Мне снились храмовые переходы – такие же запутанные и полутемные, как в Дельконе, но при этом – богато украшенные. Свет факелов то и дело выхватывал из полумрака то пышную позолоченную резьбу, то кусок яркой фрески… Если строгую соразмерность Дельконы я понимала и принимала, то эта нарочитая пышность вызвала у меня стойкое отвращение. Мне нестерпимо захотелось выбраться из паутины коридоров к свету, но вместо этого я продолжала следовать за ведущей меня по коридорам жрицей.
За время нашего путешествия моя провожатая ни разу не обернулась и не произнесла ни единого слова, но я почему-то была уверена, что у жрицы смуглая кожа южанки и красивое, надменное лицо… Она словно воплощала в себе дух этого места, я же с каждым мгновением чувствовала себя здесь все более чуждо…

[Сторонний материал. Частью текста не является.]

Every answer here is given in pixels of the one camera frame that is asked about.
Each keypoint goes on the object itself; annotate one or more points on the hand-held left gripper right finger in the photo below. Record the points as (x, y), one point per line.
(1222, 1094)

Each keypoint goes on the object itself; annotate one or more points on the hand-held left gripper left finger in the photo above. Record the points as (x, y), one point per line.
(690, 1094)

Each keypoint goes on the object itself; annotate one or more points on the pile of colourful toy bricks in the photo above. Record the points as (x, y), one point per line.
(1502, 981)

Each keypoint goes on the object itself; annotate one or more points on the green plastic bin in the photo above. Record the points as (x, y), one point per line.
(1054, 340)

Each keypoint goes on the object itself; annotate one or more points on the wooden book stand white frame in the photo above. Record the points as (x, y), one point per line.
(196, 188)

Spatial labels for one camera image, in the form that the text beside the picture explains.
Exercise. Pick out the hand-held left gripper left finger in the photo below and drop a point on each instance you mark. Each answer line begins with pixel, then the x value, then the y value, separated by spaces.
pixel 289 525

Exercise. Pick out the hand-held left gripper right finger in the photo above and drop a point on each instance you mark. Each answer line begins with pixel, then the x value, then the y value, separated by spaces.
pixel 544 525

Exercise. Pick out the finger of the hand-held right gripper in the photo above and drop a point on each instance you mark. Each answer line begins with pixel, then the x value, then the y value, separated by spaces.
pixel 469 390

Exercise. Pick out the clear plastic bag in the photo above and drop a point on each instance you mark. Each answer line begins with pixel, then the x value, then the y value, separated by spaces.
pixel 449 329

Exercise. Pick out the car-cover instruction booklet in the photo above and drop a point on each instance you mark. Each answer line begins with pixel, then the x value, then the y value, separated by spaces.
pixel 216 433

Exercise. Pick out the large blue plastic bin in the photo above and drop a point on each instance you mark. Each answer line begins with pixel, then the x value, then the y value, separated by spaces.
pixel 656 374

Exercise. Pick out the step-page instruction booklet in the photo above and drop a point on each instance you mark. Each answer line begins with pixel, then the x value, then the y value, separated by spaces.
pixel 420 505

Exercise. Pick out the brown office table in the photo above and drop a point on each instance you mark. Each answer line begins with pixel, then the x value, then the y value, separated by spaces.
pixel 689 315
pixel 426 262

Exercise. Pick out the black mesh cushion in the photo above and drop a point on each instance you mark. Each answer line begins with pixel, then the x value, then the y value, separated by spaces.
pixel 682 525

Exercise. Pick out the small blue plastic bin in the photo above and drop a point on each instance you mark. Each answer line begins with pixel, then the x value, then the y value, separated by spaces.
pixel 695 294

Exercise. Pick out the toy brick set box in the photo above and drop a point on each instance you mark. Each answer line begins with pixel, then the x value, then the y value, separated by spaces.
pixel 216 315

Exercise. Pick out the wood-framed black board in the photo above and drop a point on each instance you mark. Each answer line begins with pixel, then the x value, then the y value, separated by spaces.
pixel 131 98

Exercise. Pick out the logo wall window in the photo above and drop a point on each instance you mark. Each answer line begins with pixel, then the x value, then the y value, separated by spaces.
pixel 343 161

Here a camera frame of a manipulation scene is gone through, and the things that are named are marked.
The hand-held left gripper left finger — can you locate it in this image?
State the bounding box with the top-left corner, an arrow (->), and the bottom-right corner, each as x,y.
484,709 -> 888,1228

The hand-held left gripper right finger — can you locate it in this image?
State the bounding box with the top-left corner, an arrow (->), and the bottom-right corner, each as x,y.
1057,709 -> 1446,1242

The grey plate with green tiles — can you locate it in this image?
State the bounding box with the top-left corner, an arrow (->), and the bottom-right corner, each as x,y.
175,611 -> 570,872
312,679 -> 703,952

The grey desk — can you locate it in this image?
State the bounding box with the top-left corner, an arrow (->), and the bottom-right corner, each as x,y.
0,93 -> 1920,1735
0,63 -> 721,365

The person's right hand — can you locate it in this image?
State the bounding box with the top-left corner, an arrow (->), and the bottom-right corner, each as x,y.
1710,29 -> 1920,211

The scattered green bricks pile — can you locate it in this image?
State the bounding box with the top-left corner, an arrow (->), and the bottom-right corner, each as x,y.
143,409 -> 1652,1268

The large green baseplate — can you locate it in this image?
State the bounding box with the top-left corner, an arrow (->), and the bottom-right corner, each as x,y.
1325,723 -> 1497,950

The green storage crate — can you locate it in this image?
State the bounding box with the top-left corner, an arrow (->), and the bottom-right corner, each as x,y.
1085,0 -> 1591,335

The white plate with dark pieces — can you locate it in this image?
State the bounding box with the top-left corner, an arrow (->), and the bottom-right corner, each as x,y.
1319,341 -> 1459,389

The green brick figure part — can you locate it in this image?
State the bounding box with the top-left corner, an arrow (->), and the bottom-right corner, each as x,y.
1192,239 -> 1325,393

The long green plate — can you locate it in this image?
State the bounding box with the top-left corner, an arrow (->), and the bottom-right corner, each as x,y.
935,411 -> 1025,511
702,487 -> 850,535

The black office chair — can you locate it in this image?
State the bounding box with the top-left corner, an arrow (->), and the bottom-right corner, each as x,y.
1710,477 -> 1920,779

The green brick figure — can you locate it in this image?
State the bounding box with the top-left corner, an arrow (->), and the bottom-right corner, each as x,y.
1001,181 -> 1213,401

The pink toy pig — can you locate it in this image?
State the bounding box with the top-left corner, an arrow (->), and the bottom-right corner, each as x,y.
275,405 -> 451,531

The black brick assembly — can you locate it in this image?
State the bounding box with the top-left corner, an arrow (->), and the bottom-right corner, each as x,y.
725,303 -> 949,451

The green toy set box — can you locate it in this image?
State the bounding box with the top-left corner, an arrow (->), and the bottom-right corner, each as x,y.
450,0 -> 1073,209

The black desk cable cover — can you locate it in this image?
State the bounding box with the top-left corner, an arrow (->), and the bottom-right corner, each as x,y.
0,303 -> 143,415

Наконец, наше путешествие закончилось около комнаты Матери, и я вошла в освещенные предзакатными лучами солнца покои хозяйки Мэлдина. Яркий блеск позолоченных светильников и статуэток Малики во всех ее обличиях на мгновение почти ослепил меня, а Хозяйка Мэлдина, встав из кресла, подошла ко мне, протягивая полные, холеные руки. Ее речь была плавной, как река и сладкой, точно мед. Я почти утонула в этом обволакивающем, грудном голосе, как тут по моей ноге что-то скользнуло. Я опустила глаза вниз и увидела, как невероятно толстый гадючий хвост исчезает под подолом длинного одеяния Матери.